Unlike most image formats this site covers, AI is a vector format — files describe shapes, paths, gradients, and type rather than pixel grids. This makes AI files functionally closer to SVG than to PNG or JPEG: a single file scales to any rendered size without loss of quality.
File structure
Modern AI files (since version 9) are essentially PDF documents with Illustrator-specific extensions. The format builds on PDF's container structure and adds:
- AI-specific resources — preserving editability of Illustrator-specific constructs like gradient meshes, live effects, symbol libraries, brushes, and pattern swatches.
- Live effects — non-destructive filters and transformations that re-render when parameters change.
- Multi-artboard layouts — multiple distinct compositions in one file (replaced earlier "crop area" concepts).
- Layer structure with sub-layers — hierarchical organisation.
- Symbol instances — references to a master symbol that can be edited once and updated everywhere.
- Compound paths and clipping masks — complex shape combinations.
- Type with full character formatting — editable text with kerning, tracking, baseline shift, OpenType features.
- Linked or embedded raster content — when a design includes photos or textures.
Because the underlying container is PDF, AI files open in PDF viewers (Preview, Acrobat) and display the flat composite.
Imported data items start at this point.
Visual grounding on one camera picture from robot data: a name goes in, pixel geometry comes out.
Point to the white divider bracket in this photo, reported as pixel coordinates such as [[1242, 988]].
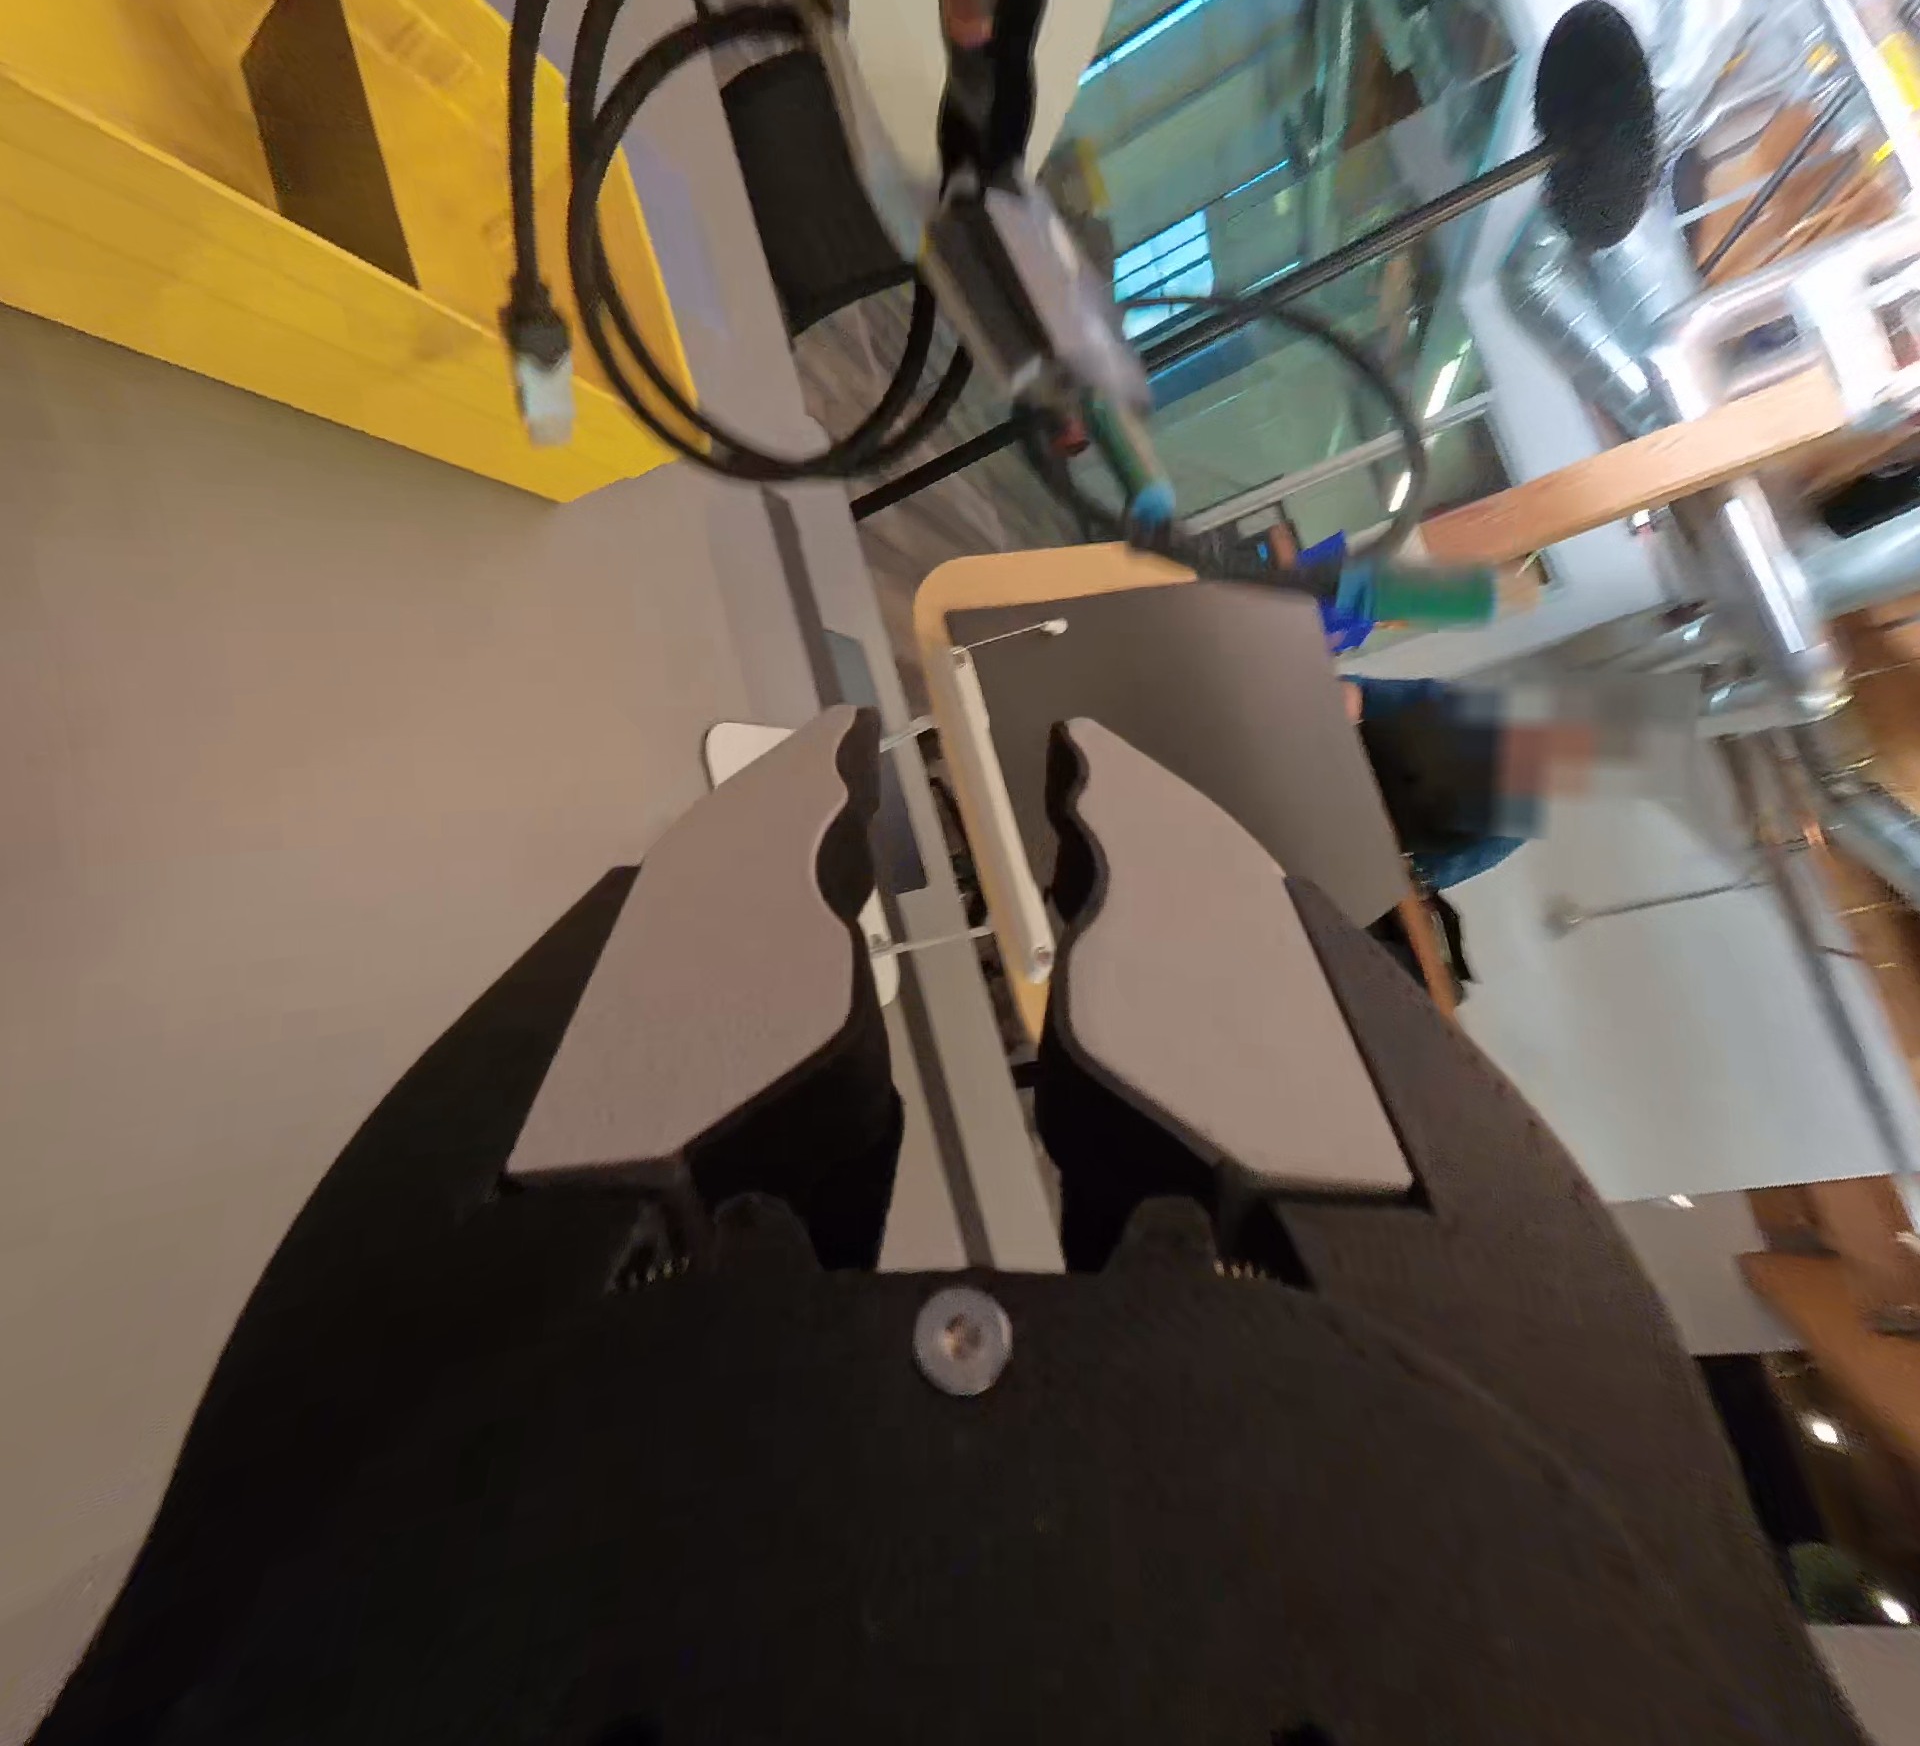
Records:
[[997, 817]]

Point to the silver ventilation duct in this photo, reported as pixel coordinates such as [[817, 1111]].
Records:
[[1576, 324]]

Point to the dark desk divider wooden edge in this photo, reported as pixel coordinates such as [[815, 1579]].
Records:
[[1200, 757]]

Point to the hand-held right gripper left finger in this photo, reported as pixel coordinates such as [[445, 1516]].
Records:
[[708, 993]]

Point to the yellow plastic bin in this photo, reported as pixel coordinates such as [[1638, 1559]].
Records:
[[148, 124]]

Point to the black rounded switch box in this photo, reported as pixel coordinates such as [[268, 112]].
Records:
[[1021, 290]]

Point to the black round-top pole stand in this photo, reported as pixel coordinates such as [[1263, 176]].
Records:
[[1598, 124]]

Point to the black bin divider plate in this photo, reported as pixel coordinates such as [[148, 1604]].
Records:
[[342, 124]]

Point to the wooden ceiling beam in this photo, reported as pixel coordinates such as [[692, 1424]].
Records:
[[1651, 466]]

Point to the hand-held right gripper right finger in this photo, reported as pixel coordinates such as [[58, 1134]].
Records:
[[1211, 1010]]
They don't expose the editable structure outside Illustrator.
AI vs SVG
The relationship between AI and SVG is similar to the relationship between PSD and PNG: AI is the working format with full editing state, SVG is the delivery format with the rendered result.
| Aspect | AI | SVG |
|---|---|---|
| Purpose | Working file | Delivery file |
| Editor support | Illustrator (full), Affinity, Inkscape (partial) | Universal |
| File size | Larger (preserves editor state) | Smaller (final shapes only) |
| Layer hierarchy | Native | Via <g> grouping |
| Live effects | Preserved | Baked in or lost |
| Web rendering | Not supported | Native in browsers |
| Cross-tool fidelity | Lossy outside Illustrator | Universal |
A typical workflow:
- Design in Illustrator (
.ai). - Export the final composition as SVG for web use.
- Export rasterised versions (PNG, WebP, PDF) for non-vector contexts.
- Keep the
.aioriginal for revisions.
Modern relevance
AI is the de facto standard format for:
- Brand identity and logo design — logos almost always start as AI files.
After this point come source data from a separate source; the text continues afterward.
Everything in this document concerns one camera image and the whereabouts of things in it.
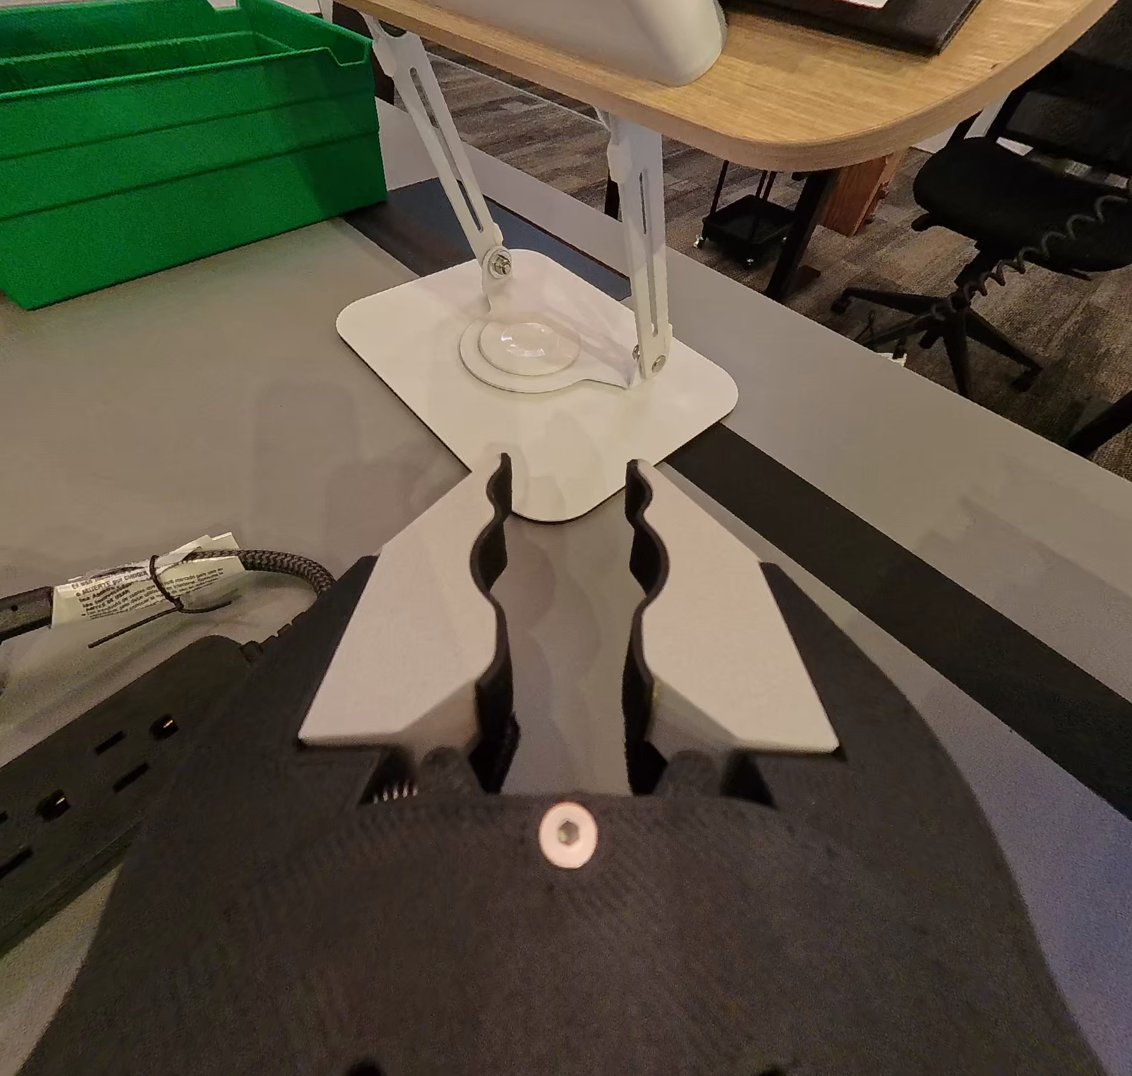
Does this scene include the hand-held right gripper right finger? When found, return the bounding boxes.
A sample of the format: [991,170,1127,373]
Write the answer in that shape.
[621,459,841,796]

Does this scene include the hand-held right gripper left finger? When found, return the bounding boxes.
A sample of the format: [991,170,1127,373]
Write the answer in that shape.
[295,453,518,790]

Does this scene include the black braided cable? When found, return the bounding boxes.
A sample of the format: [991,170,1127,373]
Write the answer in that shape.
[53,549,337,653]

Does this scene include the black power strip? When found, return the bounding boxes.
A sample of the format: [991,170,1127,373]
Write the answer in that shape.
[0,636,266,963]

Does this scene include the white stand with wooden board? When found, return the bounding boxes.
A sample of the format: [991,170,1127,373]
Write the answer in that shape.
[250,0,1084,526]

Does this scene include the black wheeled basket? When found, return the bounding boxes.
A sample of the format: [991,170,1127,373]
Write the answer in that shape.
[693,161,797,268]

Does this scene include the green plastic bin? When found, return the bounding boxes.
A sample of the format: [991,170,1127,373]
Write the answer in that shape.
[0,0,390,312]

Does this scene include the black office chair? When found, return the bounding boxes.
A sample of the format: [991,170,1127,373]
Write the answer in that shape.
[831,16,1132,397]

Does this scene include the black backing folder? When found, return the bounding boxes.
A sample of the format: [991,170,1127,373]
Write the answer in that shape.
[698,0,1026,57]

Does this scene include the white cable label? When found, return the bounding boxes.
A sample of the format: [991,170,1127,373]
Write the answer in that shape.
[51,531,243,631]

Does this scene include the wooden post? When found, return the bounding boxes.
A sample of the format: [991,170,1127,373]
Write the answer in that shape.
[826,152,907,238]

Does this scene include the black coiled cable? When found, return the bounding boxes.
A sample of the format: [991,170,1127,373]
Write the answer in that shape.
[946,195,1132,321]

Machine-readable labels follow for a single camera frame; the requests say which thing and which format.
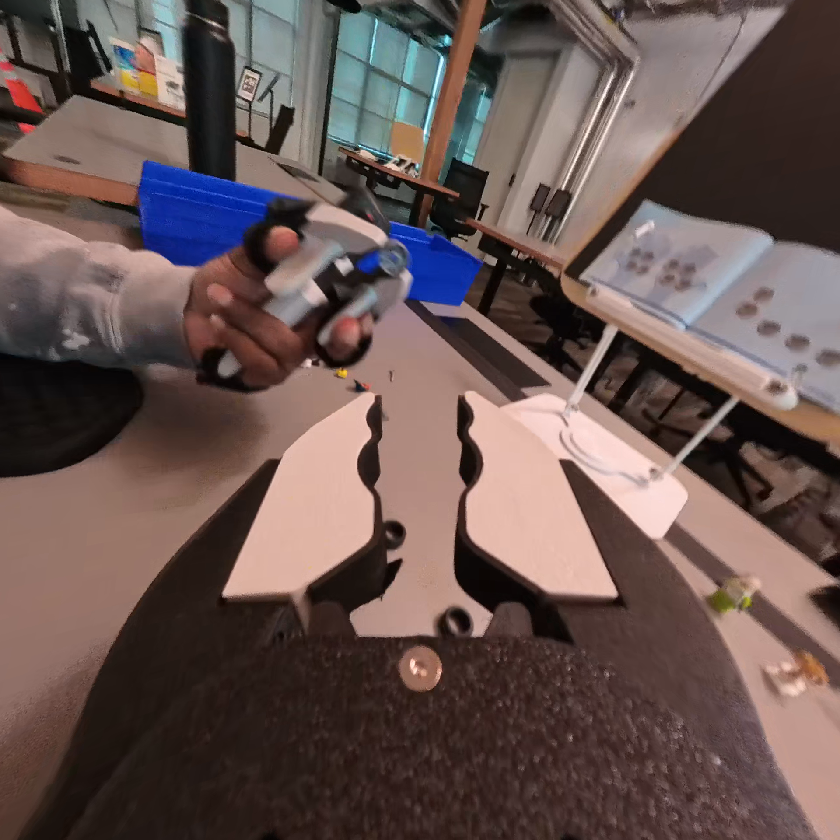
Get large window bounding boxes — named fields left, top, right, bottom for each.
left=326, top=14, right=493, bottom=165

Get gold lego trophy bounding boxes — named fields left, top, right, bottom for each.
left=764, top=650, right=830, bottom=699

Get person's left hand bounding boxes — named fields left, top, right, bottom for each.
left=184, top=243, right=378, bottom=391

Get blue storage bin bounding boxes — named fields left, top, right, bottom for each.
left=138, top=161, right=345, bottom=270
left=388, top=221, right=484, bottom=307

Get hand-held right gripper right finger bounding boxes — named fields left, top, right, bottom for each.
left=455, top=392, right=618, bottom=607

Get black office chair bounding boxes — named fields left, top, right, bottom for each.
left=431, top=158, right=490, bottom=244

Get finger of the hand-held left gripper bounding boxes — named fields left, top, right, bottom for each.
left=296, top=208, right=395, bottom=261
left=263, top=247, right=414, bottom=332

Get book stand with black board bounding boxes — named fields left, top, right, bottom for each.
left=562, top=0, right=840, bottom=447

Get wooden column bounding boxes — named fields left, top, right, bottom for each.
left=418, top=0, right=489, bottom=227

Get black honeycomb wrist rest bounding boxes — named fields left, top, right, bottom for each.
left=0, top=355, right=145, bottom=477

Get white base plate with lever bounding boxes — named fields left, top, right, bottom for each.
left=506, top=394, right=690, bottom=539

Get small dark lego pieces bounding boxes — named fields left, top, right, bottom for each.
left=305, top=355, right=397, bottom=395

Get lego instruction booklet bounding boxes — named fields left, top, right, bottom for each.
left=578, top=200, right=840, bottom=414

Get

- Illustration and editorial graphics — most professional illustration ships as AI source plus rendered derivatives.
- Packaging design — die-line and print-ready packaging artwork.
- Print-ready advertising — print collateral that needs CMYK colour management.
- Multi-format design systems — a single AI file containing brand assets at multiple sizes and variants.
AI matters because Illustrator is the dominant professional vector design tool. Affinity Designer and Inkscape are credible alternatives but have not displaced the AI format as the industry standard for handoff between designers and clients.
Web rendering
AI files do not render in browsers. The PDF-based structure means a browser might render the embedded PDF preview, but no major browser does this for .ai files served from a website.
For web display of AI content, the conversion is always to SVG (preferred for vector content) or to a raster format (PNG, WebP, AVIF) when SVG isn't an option.
Conversion to web formats
The standard pipeline for getting AI content to the web:
- Open the AI file in Illustrator.
- Use "Save As" with "SVG" format for the vector export.
- Use "Export As" or "Export for Screens" for raster derivatives.
- Run the SVG through SVGO to strip Illustrator-specific cruft.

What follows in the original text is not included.